Not only are table rows stored in this way, Oracle employs the same techniques when storing index rows.

The System Change Number (SCN) is incremented when a transaction commits.

When an Oracle transaction starts, it makes a note of the current SCN. When reading a table or an index page, Oracle uses the SCN number to determine if the page contains the effects of transactions that should not be visible to the current transaction. Only those committed transactions should be visible whose SCN number is less than the SCN number noted by the current transaction. Also, Transactions that have not yet committed should not be visible. Oracle checks the commit status of a transaction by looking up the associated Rollback segment header, but, to save time, the first time a transaction is looked up, its status is recorded in the page itself to avoid future lookups.
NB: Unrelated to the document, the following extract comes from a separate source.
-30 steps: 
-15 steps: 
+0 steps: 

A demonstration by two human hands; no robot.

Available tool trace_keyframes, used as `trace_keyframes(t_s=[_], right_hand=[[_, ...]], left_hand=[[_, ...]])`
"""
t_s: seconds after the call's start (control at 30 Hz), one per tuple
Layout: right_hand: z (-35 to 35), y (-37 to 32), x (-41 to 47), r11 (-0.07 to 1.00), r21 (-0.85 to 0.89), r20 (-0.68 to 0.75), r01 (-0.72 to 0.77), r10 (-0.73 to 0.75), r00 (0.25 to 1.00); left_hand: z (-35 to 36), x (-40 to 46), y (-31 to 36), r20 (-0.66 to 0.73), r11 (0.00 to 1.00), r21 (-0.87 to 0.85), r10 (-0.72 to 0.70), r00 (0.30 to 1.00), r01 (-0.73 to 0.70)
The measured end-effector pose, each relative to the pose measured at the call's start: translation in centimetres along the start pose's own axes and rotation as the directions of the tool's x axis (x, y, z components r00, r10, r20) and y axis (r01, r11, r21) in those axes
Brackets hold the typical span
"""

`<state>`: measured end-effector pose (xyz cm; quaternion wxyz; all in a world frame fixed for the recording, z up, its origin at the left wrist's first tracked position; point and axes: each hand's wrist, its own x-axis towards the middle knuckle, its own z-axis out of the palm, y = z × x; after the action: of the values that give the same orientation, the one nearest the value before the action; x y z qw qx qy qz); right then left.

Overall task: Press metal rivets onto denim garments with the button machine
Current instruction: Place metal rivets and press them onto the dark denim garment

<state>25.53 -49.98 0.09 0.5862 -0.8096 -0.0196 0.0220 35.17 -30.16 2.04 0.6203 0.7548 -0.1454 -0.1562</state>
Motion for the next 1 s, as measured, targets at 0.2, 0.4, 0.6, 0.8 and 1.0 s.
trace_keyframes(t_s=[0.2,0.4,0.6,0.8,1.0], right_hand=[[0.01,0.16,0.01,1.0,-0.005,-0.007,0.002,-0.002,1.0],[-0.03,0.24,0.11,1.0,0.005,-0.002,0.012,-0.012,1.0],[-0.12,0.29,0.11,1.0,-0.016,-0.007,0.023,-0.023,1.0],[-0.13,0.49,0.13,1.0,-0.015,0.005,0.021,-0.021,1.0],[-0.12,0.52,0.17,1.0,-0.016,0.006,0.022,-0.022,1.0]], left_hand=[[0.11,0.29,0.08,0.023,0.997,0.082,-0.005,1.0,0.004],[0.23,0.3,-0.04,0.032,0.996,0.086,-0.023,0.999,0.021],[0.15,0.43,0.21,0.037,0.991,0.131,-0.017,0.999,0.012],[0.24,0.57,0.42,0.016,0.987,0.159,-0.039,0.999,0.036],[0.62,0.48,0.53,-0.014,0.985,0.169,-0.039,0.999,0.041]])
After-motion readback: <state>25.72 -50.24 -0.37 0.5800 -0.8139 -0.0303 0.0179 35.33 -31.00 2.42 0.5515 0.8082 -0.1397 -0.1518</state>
If the page is found to contain the effects of “invisible” transactions, then Oracle recreates an older version of the page by undoing the effects of each such transaction. It scans the undo records associated with each transaction and applies them to the page until the effects of those transactions are removed. The new page created this way is then used to access the tuples within it.

Since Oracle applies this logic to both table and index blocks, it never sees tuples that are invalid.

Since older versions are not stored in the DBMS, there is no need to garbage collect data.

Since indexes are also versioned, when scanning a relation using an index, Oracle does not need to access the row to determine whether it is valid or not.

In Oracle’s approach, reads may be converted to writes because of updates to the status of a transaction within the page.

Reconstructing an older version of the page is an expensive operation. However, since Rollback segments are similar to ordinary tables, Oracle is able to use the Buffer Pool to effectively ensure that most of the undo data is always kept in memory. In particular, Rollback segment headers are always in memory and can be accessed directly. As a result, if the Buffer Pool is large enough, Oracle to able create older versions of blocks without incurring much disk IO. Reconstructed versions of a page are also stored in the Buffer Pool.

An issue with Oracle’s approach is that if the rollback segments are not large enough, Oracle may end up reusing the space used by completed/aborted transactions too quickly. This can mean that the information required to reconstruct an older version of a block may not be available. Transactions that fail to reconstruct older version of data will fail.

Bibliography

[BM00]Bruce Momijian PostgreSQL Internals through Pictures. Dec 2001.
[TL01]Tom Lane Transaction Processing in PostgreSQL. Oct 2000.
[MS87]Michael Stonebraker The Design of the Postgres Storage System. Proceedings 13th International Conference on Very Large Data Bases (brighton, Sept, 1987). Also, Readings in Database Systems, Third Edition, 1998. Morgan Kaufmann Publishers.
[HB95]Hal Berenson, Philip A. Bernstein, Jim Gray, Jim Melton, Elizabeth J. O’Neil, Patrick E. O’Neil A Critique of ANSI SQL Isolation Levels. SIGMOD Conference 1995: 1-10.
[AF04]Alan Fekete, Elizabeth J. O’Neil, Patrick E. O’Neil A Read-Only Transaction Anomaly Under Snapshot Isolation. SIGMOD Record 33(3): 12-14 (2004)
[JG93]Jim Gray and Andreas Reuter Chapter 7: Isolation Concepts. Transaction Processing: Concepts and Techniques. Morgan Kaufmann Publishers, 1993.
[ZZ]Authors unknown The Postgres Access Methods. Postgres V4.2 distribution.
[DH99]Dan Hotka Oracle8i GIS (Geeky Internal Stuff): Physical Data Storage Internals. OracleProfessional, September, 1999.
[DH00]Dan Hotka Oracle8i GIS (Geeky Internal Stuff): Index Internals. OracleProfessional, November, 2000.
[DH01]Dan Hotka Oracle8i GIS (Geeky Internal Stuff): Rollback Segment Internals. OracleProfessional, May, 2001.
[RB99]Roger Bamford and Kenneth Jacobs Oracle.US Patent Number 5,870,758: Method and Apparatus for providing Isolation Levels in a Database System. Feb, 1999.

Footnotes

[1]DBMS implementations that are based upon the locking protocols of IBM’s System R prototype.
[2]A Commit duration lock, once acquired, is only released when the transaction ends.